But it drew tepid reviews within some environmental justice circles, and even an outright rebuke from some who said the bill fails to address the concerns of communities most harmed by fossil fuel pollution.
Whitney Gravelle, president of the Bay Mills Indian Community in Chippewa County, called the bill “a small step in the right direction” but said “we must move away from fossil fuels altogether in order to build a future worthy of our children.”
Foremost among advocates’ concerns: Senate Majority Leader Chuck Schumer secured the bill’s passage by making major concessions to Senator Joe Manchin III of West Virginia, including an agreement to push new legislation that would ease permitting for pipelines and other infrastructure.
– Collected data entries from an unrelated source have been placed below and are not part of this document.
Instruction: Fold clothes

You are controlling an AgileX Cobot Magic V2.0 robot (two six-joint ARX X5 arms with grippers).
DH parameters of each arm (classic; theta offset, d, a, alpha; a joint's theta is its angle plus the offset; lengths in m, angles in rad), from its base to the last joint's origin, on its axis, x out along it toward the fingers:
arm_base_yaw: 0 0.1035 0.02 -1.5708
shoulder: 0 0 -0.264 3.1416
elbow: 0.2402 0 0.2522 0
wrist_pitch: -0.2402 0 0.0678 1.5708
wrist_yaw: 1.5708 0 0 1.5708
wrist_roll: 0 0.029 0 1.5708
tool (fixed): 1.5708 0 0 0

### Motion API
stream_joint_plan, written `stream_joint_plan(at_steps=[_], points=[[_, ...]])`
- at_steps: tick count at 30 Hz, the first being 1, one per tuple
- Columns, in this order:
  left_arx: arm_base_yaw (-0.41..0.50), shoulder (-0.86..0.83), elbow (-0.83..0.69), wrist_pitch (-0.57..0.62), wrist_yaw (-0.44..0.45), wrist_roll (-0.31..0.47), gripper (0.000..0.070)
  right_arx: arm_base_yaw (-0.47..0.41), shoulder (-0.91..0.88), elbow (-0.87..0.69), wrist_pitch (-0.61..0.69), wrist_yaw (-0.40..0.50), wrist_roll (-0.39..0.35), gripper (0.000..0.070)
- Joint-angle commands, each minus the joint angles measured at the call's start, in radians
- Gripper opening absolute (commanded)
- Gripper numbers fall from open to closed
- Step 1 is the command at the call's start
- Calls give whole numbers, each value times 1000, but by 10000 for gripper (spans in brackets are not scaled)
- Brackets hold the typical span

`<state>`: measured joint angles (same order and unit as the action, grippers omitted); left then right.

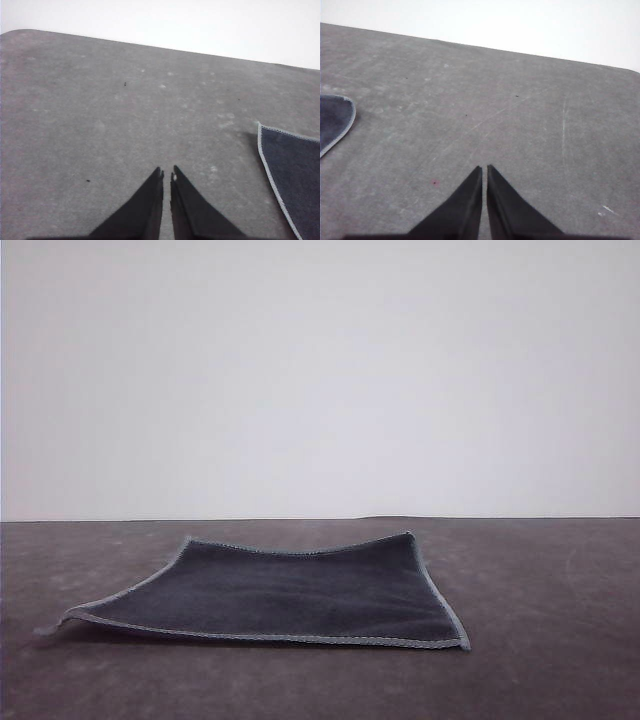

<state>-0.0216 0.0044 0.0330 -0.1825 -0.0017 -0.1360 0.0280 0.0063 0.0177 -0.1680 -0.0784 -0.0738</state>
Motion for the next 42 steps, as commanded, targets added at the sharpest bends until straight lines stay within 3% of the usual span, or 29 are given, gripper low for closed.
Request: stream_joint_plan(at_steps=[1, 16, 21, 24, 26, 33, 42], points=[[2, -2, -21, -4, -2, -8, 16, 2, -3, -5, 12, 1, 11, 10], [2, -2, -21, -4, -3, -2, 16, 2, -3, -5, 54, 0, 18, 10], [2, -2, 2, 21, -2, -44, 15, 2, -3, -2, 58, 4, 136, 9], [1, 2, 72, 112, 3, -118, 15, 3, -1, 24, 59, -1, 257, 7], [1, 19, 132, 158, 2, -131, 15, 3, 12, 63, 61, -3, 291, 7], [1, 301, 405, 78, 13, -129, 15, 3, 260, 324, -1, -50, 310, 6], [1, 846, 684, -6, 218, -72, 15, 4, 782, 641, -36, -281, 299, 6]])
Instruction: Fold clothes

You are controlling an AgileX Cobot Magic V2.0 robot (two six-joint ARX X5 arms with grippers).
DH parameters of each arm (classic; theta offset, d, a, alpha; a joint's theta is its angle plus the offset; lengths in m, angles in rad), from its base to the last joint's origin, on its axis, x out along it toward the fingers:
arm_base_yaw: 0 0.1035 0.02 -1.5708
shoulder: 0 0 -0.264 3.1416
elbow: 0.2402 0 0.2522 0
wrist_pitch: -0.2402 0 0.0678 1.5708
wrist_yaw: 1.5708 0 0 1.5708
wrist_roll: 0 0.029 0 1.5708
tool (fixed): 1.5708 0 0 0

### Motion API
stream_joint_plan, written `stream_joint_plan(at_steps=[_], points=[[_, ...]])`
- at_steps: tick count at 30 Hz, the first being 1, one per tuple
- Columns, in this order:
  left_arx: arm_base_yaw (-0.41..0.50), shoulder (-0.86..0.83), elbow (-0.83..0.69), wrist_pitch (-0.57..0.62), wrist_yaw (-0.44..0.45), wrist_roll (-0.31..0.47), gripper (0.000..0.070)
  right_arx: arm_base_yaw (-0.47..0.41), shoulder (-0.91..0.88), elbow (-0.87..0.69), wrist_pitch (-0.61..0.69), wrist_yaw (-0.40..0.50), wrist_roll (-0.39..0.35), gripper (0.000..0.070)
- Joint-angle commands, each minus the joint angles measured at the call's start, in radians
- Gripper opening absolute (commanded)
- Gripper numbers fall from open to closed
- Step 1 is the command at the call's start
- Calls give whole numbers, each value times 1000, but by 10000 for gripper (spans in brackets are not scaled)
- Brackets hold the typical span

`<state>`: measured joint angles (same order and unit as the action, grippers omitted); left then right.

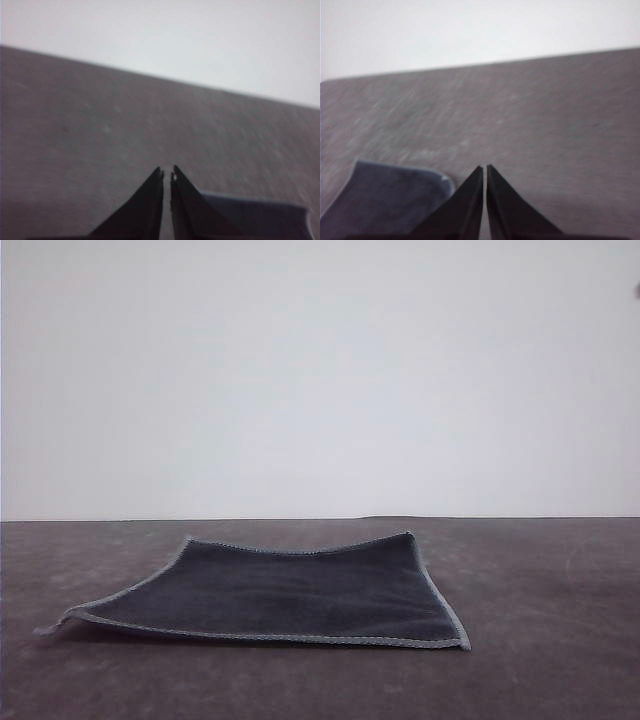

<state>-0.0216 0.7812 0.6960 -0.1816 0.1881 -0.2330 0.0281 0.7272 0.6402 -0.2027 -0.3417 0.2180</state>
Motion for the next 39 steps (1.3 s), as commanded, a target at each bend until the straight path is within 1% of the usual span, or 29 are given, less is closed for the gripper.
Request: stream_joint_plan(at_steps=[1, 4, 7, 9, 10, 11, 12, 13, 14, 15, 16, 17, 19, 20, 21, 23, 24, 39], points=[[1, 123, 42, -8, 54, 36, 15, 4, 115, 44, -1, -42, 6, 6], [0, 284, 101, -8, 133, 53, 15, 11, 278, 117, -1, -113, -16, 7], [1, 430, 151, -7, 201, 72, 16, 26, 427, 178, -1, -158, -34, 12], [1, 522, 185, -10, 244, 91, 16, 36, 517, 212, 0, -176, -49, 34], [1, 562, 201, -11, 262, 91, 20, 41, 550, 225, 0, -182, -52, 76], [0, 602, 217, -13, 288, 91, 33, 46, 585, 237, 0, -186, -55, 143], [1, 642, 234, -13, 321, 92, 42, 53, 620, 250, 1, -185, -55, 224], [0, 675, 248, -13, 350, 94, 42, 57, 647, 259, 5, -185, -55, 280], [0, 709, 263, -12, 376, 94, 49, 64, 674, 263, 17, -186, -54, 317], [-1, 738, 276, -12, 396, 93, 75, 69, 696, 266, 29, -187, -54, 336], [-3, 764, 288, -13, 409, 93, 119, 75, 714, 267, 42, -186, -54, 341], [-5, 788, 300, -14, 418, 92, 180, 81, 733, 267, 53, -186, -54, 342], [-11, 827, 320, -20, 427, 90, 322, 94, 765, 267, 68, -187, -54, 345], [-13, 841, 326, -23, 427, 90, 346, 100, 777, 267, 69, -188, -58, 359], [-16, 851, 330, -25, 427, 90, 356, 106, 788, 267, 69, -188, -60, 379], [-22, 859, 332, -25, 426, 90, 355, 114, 800, 267, 67, -188, -61, 422], [-25, 860, 332, -24, 426, 91, 355, 118, 802, 267, 67, -188, -61, 431], [-26, 860, 332, -13, 426, 89, 355, 123, 802, 267, 79, -189, -56, 432]])
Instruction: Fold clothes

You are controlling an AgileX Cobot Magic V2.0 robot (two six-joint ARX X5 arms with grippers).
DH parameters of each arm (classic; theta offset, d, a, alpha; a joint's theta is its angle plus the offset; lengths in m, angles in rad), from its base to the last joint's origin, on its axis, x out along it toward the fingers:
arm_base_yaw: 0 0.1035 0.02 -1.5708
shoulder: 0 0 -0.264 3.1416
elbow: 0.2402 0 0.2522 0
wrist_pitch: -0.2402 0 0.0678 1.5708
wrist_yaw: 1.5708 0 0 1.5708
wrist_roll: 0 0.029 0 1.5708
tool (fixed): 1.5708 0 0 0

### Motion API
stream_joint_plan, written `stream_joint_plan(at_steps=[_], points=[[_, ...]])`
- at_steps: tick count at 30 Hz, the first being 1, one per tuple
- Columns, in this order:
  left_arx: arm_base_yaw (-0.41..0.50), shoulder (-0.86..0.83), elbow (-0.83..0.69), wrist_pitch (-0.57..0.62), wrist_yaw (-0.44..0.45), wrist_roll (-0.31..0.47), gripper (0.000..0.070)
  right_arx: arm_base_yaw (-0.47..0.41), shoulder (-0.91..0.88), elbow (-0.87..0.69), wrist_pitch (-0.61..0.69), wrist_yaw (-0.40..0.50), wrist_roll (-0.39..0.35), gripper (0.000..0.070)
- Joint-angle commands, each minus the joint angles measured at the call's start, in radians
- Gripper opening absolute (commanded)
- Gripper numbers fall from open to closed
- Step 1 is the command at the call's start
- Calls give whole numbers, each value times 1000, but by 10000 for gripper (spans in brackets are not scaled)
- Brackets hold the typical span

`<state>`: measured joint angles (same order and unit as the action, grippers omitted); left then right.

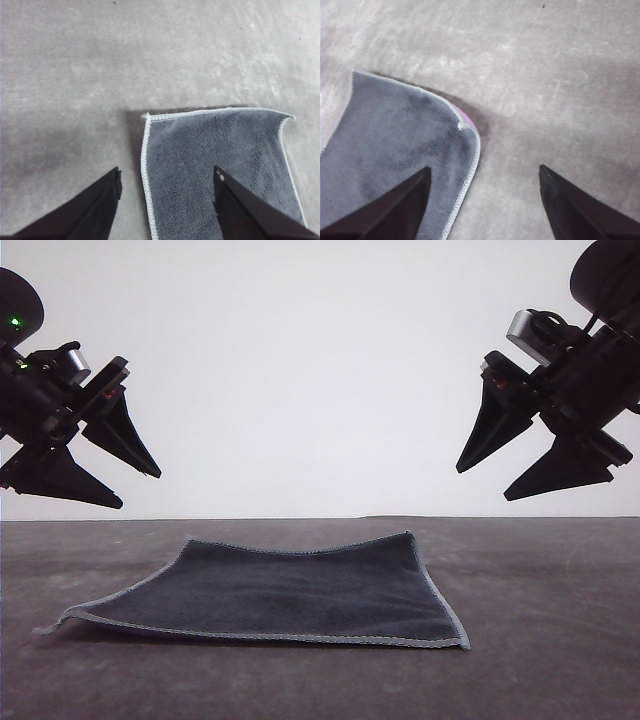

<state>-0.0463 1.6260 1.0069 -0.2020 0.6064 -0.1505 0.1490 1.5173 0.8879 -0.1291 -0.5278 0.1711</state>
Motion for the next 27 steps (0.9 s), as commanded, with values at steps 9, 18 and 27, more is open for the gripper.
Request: stream_joint_plan(at_steps=[9, 18, 27], points=[[-10, 21, 29, 16, -6, 6, 355, 6, 13, 20, 31, -3, -2, 431], [-48, 139, 165, -31, -7, 16, 355, 35, 106, 77, 39, -9, 3, 431], [-82, 320, 318, -118, -7, 81, 355, 81, 295, 200, 36, -63, 4, 431]])
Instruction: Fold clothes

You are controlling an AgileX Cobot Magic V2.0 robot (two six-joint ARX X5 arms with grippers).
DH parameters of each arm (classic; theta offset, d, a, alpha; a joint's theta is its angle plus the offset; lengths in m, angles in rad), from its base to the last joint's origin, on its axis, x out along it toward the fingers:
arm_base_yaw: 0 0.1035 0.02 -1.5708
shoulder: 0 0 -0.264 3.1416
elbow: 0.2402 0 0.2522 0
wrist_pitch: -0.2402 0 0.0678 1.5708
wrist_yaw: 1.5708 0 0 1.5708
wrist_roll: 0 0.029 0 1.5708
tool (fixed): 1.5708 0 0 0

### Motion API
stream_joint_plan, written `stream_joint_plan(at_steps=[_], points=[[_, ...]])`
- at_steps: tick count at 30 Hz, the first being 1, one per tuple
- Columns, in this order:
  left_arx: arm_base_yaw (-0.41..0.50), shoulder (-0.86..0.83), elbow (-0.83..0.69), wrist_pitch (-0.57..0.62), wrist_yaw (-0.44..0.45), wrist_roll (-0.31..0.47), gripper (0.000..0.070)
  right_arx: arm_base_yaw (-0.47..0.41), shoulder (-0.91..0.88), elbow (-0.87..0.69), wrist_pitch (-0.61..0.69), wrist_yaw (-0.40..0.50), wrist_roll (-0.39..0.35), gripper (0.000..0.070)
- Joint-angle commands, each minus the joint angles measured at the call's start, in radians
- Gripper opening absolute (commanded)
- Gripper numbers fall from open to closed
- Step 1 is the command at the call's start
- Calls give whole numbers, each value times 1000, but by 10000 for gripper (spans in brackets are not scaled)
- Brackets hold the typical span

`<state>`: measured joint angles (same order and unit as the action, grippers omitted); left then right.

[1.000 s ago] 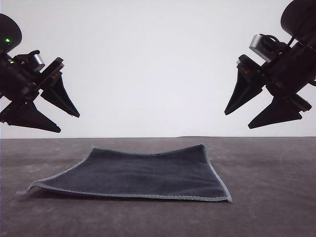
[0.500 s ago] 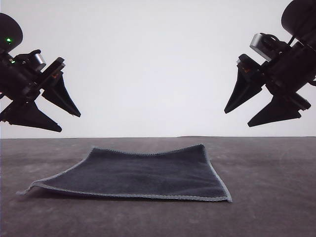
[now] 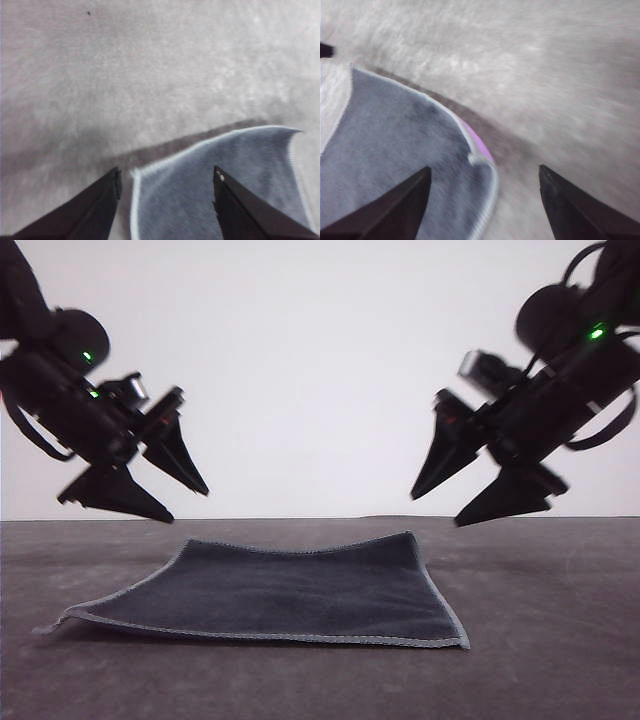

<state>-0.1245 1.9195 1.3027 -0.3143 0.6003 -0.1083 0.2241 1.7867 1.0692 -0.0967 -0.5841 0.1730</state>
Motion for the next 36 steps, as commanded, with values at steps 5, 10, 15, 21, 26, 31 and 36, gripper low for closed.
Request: stream_joint_plan(at_steps=[5, 10, 15, 21, 26, 31, 36], points=[[-8, 81, 45, -32, -1, 97, 355, 24, 80, 56, -4, -21, 1, 431], [-8, 112, 45, -30, -2, 121, 355, 39, 90, 57, -10, -14, -27, 431], [-11, 118, 45, -18, -1, 123, 354, 43, 103, 57, -8, -2, -28, 430], [-14, 118, 45, -13, 3, 120, 354, 49, 126, 57, 2, -2, -30, 429], [-23, 118, 45, -7, 11, 119, 353, 51, 127, 57, 17, -3, -24, 383], [-34, 118, 45, 1, 29, 119, 346, 53, 128, 57, 30, -3, -23, 247], [-39, 118, 45, 4, 28, 120, 57, 56, 130, 57, 47, -3, -23, 42]])
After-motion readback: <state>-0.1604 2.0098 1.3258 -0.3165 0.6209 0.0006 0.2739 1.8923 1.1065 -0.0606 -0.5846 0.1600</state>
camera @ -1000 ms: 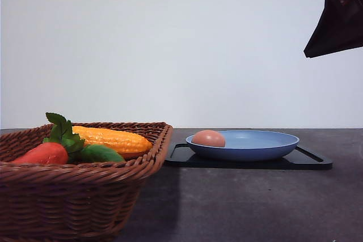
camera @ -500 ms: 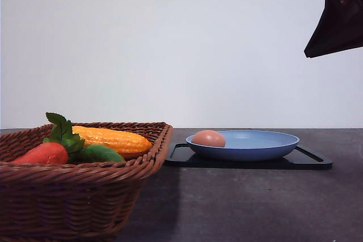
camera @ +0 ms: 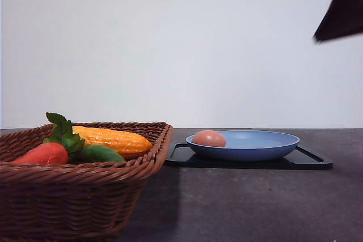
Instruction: Transfer egg from basket to plate and serve
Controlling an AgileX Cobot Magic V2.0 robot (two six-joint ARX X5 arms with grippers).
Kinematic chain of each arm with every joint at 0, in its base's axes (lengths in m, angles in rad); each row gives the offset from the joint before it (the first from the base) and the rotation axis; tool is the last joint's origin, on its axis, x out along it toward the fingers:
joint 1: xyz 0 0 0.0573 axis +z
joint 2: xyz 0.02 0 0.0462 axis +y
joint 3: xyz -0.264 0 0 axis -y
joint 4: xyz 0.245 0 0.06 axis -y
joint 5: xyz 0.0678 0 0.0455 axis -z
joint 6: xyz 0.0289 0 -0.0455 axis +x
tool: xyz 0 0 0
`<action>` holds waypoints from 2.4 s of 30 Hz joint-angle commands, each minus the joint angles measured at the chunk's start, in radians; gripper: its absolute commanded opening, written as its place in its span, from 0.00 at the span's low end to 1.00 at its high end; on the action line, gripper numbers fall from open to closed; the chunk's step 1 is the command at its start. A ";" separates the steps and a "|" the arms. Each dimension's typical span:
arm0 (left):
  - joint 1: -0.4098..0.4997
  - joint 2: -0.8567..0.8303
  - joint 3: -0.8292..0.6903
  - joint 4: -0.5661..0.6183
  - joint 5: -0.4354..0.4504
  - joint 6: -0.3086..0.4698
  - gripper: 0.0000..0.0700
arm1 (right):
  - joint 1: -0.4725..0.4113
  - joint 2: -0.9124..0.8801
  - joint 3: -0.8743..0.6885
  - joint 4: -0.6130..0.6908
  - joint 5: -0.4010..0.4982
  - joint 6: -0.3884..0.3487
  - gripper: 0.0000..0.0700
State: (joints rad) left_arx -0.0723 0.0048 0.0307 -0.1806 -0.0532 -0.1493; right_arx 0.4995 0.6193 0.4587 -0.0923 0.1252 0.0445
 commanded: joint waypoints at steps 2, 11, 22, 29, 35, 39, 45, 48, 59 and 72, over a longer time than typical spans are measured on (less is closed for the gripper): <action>0.000 -0.002 -0.026 -0.006 -0.002 -0.005 0.00 | -0.045 -0.089 -0.062 0.046 -0.002 -0.086 0.00; 0.000 -0.002 -0.026 -0.006 -0.002 -0.005 0.00 | -0.278 -0.414 -0.288 0.113 -0.156 -0.082 0.00; 0.000 -0.002 -0.026 -0.006 -0.002 -0.005 0.00 | -0.428 -0.580 -0.442 0.105 -0.263 -0.078 0.00; 0.000 -0.002 -0.026 -0.006 -0.002 -0.005 0.00 | -0.437 -0.615 -0.450 -0.044 -0.267 -0.078 0.00; 0.000 -0.002 -0.026 -0.006 -0.002 -0.005 0.00 | -0.436 -0.616 -0.450 -0.075 -0.285 -0.012 0.00; 0.000 -0.002 -0.026 -0.006 -0.002 -0.005 0.00 | -0.436 -0.616 -0.450 -0.069 -0.282 0.015 0.00; 0.000 -0.002 -0.026 -0.006 -0.002 -0.005 0.00 | -0.436 -0.616 -0.450 -0.066 -0.282 0.016 0.00; 0.000 -0.002 -0.026 -0.006 -0.002 -0.005 0.00 | -0.436 -0.616 -0.450 -0.066 -0.282 0.015 0.00; 0.000 -0.002 -0.026 -0.006 -0.002 -0.005 0.00 | -0.436 -0.616 -0.450 -0.066 -0.282 0.015 0.00; 0.000 -0.002 -0.026 -0.006 -0.002 -0.005 0.00 | -0.436 -0.616 -0.450 -0.066 -0.282 0.016 0.00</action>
State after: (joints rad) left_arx -0.0723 0.0048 0.0307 -0.1806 -0.0532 -0.1493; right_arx 0.0643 0.0067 0.0158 -0.1604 -0.1551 0.0498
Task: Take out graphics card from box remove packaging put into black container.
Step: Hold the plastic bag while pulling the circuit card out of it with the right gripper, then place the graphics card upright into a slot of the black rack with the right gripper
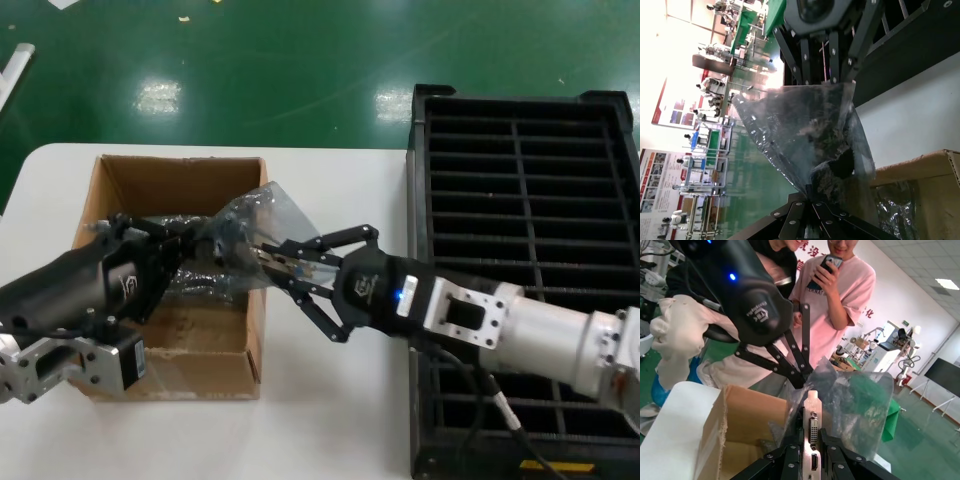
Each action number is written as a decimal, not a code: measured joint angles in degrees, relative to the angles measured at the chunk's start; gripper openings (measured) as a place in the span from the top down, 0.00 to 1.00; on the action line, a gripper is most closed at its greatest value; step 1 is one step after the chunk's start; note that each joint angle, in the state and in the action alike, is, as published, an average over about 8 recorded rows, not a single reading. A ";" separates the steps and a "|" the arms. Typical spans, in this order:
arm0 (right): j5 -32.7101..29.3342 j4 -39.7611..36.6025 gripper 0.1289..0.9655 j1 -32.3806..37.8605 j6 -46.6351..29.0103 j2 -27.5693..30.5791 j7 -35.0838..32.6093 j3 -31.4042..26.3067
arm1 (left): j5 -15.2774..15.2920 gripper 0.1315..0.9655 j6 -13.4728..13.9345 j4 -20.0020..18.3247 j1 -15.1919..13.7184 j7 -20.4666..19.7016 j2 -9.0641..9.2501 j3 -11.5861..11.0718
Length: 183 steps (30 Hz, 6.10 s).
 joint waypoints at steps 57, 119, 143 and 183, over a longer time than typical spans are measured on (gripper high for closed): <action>-15.77 17.83 0.93 -1.74 4.45 7.89 20.94 -3.49 | 0.00 0.99 0.00 0.00 0.00 0.00 0.00 0.00; -16.35 32.71 0.93 5.75 -18.61 31.16 41.61 3.24 | 0.00 0.99 0.00 0.00 0.00 0.00 0.00 0.00; -12.36 31.80 0.93 16.06 -39.27 37.46 47.48 -0.45 | 0.00 0.99 0.00 0.00 0.00 0.00 0.00 0.00; -15.67 30.65 0.93 16.33 -42.62 36.77 57.64 -0.97 | 0.00 0.99 0.00 0.00 0.00 0.00 0.00 0.00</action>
Michigan environmentalists said they don’t expect that compromise to affect the battle over Michigan’s Line 5. The U.S. Army Corps of Engineers has already embarked upon a lengthy environmental review of Enbridge Energy’s proposal to replace part of the current pipeline with a new stretch buried in a tunnel beneath the Straits of Mackinac, and Line 5 watchers said the agency’s approach is unlikely to change.
But Juan Jhong-Chung, climate justice director at Michigan Environmental Justice Coalition, said fast-tracked permitting would have longstanding and widespread consequences for communities already living alongside polluting industries.
“Our communities use (federal permitting processes) to protect ourselves from pollution, from industry who often is harming us,” Jhong-Chung said. “We need strong protections, so we’re against the permitting reforms.”
Stabenow and Peters said they, too, have concerns about easing permitting for big projects, and noted that while Schumer is expected to put forward the permit reform bill in September, its passage is not assured.
Some permitting reform advocates have said faster permitting could speed up the energy transition in key ways, such as hastening efforts to build new wind and solar arrays and transmission lines that move renewable power around the country.
Jhong-Chung said his group is also concerned about provisions of the bill that would pave the way for more oil and gas leasing on public lands, and invest in technologies such as nuclear energy and carbon capture and storage (a technique to capture carbon dioxide before it enters the atmosphere and store it underground).
Jhong-Chung called carbon capture a “false solution” that will prop up continued industrial fossil fuel use, polluting nearby communities in the process.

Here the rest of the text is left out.